Oh god. Could you imagine riding the elevator with a new coworker and being peppered with these questions? These might be fine, or even fun, around a bottle of wine with friends, but if you think they are appropriate in place of light and breezy chatter, you fundamentally misunderstand how people work.
Small talk is a social lubricant, like that bottle of wine, that makes our interactions with other people go smoothly. It helps build those first vital strings of connection from which a stronger and everlasting bridge can then be built. Talking about vacation plans or the latest Netflix binge provides a window into how people see the world, and that how can often tell you far more about what they’re actually like than asking about their earliest memory.
We don’t want to live in a constant job interview or therapy session. Small talk allows us to gently skim across the surface of our social world, diving in when and where it’s necessary.
The little bits and bites of conversation we accumulate throughout our waking hours are the delightful garnishes that make for our best days. It’s part of the reason I love living in a busy city – exchanging good mornings at the coffee shop, or catching up with an acquaintance you run into on the way to the subway makes you feel a part of something.
Speaking of the subway, when researchers at the University of Chicago wanted to investigate connection, that’s where they looked. There’s a certain decorum on public transit: you ignore other people. That default works well to maintain a pleasant (or at least tolerable) commute, but it actually leaves a lot of happiness on the table.
Researchers instructed participants riding the train to either strike up a conversation with a stranger or avoid one entirely. The results: riders who connected with a fellow passenger reported enjoying a happier and more pleasant commute. Those who were told to remain isolated, they felt worse. These results are precisely the opposite of what a survey of riders predicted – when read this scenario, people thought they would be happier with solitude and less happy with conversation.
I’m not saying we should all be chatting it up on our commutes, but the science shows that we shouldn’t be so reflexively against it either.
Even as an advocate of small talk, I understand that there’s a limit. At a certain point, it’s time to wrap things up and move on (or go deeper). Luckily, there’s evidence to support that even just a little bit can make a big difference.
It turns out that just a few minutes of small talk can be enough to reveal our personalities to each other. In a 2022 paper, Neha Bose and Daniel Sgroi of the University of Warwick outlined a series of experiments involving strangers, personality tests, and games that showed a little bit of chit-chat resulted in a significant increase in interpersonal understanding.
In their study, these researchers had subjects take both a personality test and a cognitive ability test, then randomly broke them into two groups.
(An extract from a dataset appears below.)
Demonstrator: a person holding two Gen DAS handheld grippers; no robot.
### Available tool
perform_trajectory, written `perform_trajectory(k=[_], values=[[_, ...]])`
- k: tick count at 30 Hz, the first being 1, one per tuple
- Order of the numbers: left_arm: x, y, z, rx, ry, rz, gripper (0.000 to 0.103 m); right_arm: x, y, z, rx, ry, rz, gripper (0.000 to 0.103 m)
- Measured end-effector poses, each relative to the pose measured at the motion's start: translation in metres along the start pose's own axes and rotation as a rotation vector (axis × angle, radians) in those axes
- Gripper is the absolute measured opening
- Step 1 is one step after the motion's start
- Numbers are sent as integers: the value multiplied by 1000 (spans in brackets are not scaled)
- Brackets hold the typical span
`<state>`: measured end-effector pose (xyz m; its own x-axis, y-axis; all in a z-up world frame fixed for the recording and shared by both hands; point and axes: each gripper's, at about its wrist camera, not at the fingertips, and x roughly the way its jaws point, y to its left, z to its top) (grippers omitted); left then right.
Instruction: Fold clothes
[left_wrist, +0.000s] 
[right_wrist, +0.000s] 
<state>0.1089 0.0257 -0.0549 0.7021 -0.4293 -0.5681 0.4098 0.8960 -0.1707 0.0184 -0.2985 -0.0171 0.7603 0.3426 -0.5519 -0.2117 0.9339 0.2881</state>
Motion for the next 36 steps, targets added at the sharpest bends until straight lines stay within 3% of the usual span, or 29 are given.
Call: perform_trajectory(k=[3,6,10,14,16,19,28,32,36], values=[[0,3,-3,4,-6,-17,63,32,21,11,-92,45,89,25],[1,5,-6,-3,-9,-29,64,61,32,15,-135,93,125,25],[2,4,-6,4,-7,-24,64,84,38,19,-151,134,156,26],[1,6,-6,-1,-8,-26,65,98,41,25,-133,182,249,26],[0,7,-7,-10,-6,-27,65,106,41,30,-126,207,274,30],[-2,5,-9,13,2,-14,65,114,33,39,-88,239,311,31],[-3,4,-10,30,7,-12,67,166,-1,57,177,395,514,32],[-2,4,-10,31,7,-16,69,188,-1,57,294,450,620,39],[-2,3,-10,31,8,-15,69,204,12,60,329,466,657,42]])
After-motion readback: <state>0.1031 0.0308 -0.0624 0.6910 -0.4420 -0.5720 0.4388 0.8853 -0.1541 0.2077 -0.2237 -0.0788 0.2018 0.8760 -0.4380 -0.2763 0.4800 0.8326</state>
In the experimental group, the subjects were paired off and given four minutes to make small talk before being asked to assess their partner. In the control, they had a placebo task and then the same assessment. Given just those few minutes of connection, the chatty pairs were significantly better at reading their partners. More impressively, when these pairs were tasked with a communal money-sharing game, the small talkers were 30% more generous with their partners than the other strangers were.
Aristotle wrote that “man is by nature a social animal,” and modern science has shown that our brains are uniquely adapted to living in large groups. It’s no surprise that we’re gifted at quickly and effectively picking up cues from others – and small talk is often our best opportunity to give and receive these cues.
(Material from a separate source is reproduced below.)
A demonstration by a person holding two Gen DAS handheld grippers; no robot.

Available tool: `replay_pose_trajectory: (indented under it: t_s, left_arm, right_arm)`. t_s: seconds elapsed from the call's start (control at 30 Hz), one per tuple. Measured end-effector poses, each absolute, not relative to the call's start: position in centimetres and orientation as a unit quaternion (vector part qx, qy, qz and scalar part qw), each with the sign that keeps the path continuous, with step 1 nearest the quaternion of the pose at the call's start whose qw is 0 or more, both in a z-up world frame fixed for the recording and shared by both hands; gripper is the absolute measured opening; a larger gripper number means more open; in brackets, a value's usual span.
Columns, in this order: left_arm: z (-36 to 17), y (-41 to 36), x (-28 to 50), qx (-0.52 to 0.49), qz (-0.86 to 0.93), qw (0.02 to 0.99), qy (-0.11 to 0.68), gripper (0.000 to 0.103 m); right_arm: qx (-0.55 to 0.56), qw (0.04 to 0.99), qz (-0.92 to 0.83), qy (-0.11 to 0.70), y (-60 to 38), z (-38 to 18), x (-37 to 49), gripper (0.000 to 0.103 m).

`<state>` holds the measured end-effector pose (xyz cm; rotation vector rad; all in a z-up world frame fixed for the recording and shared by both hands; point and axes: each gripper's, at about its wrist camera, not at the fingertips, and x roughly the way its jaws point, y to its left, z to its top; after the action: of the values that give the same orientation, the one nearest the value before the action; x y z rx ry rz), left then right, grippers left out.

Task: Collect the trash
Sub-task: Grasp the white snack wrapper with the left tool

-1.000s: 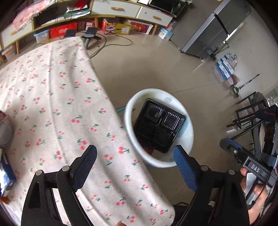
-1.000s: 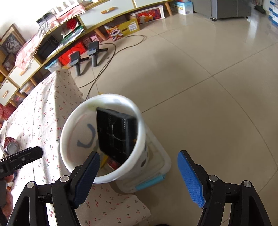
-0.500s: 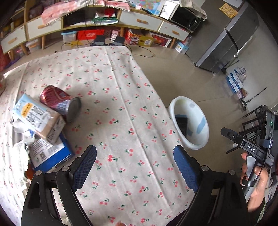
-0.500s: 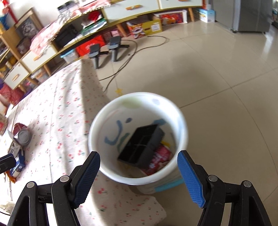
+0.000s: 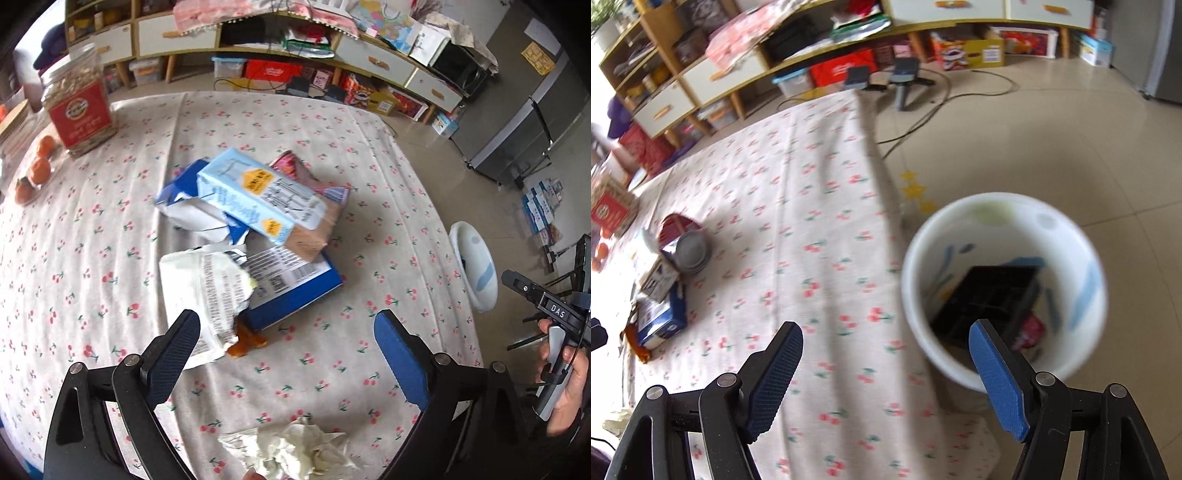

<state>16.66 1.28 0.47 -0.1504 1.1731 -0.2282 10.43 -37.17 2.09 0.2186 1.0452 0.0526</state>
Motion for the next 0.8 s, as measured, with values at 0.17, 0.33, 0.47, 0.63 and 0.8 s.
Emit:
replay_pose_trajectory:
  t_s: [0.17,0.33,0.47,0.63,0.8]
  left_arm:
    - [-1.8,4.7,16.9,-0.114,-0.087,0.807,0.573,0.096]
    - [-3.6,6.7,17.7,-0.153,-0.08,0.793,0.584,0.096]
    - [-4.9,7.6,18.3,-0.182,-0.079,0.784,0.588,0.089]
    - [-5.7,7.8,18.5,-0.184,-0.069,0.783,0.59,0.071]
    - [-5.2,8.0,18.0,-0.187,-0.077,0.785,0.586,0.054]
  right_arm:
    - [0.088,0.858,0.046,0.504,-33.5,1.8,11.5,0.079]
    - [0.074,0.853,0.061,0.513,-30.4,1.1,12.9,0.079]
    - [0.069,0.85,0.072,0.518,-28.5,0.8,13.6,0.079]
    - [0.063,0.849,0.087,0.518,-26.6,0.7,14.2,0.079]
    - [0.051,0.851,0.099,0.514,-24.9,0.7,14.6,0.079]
Small talk is almost a prequel to the best advice that I ever got about making friends: act like they are already your friend. Lean over and make a joke. Compliment somebody’s outfit, dog, or lawn. These little moments add up to something bigger.
Nearly three centuries ago, British statesman Lord Chesterfield is credited with first using the term “small talk” in a letter to his son. He wrote, “There is a sort of chit-chat, or small talk, which is the general run of conversation at courts, and in most mixed companies.” Even then, at the coining of the term, Chesterfield knew of its importance, telling his son, “It is a sort of middling conversation, neither silly nor edifying; but, however, very necessary for you to become master of.”
So, how about them' Yankees? (Answer: they're terrible this year.)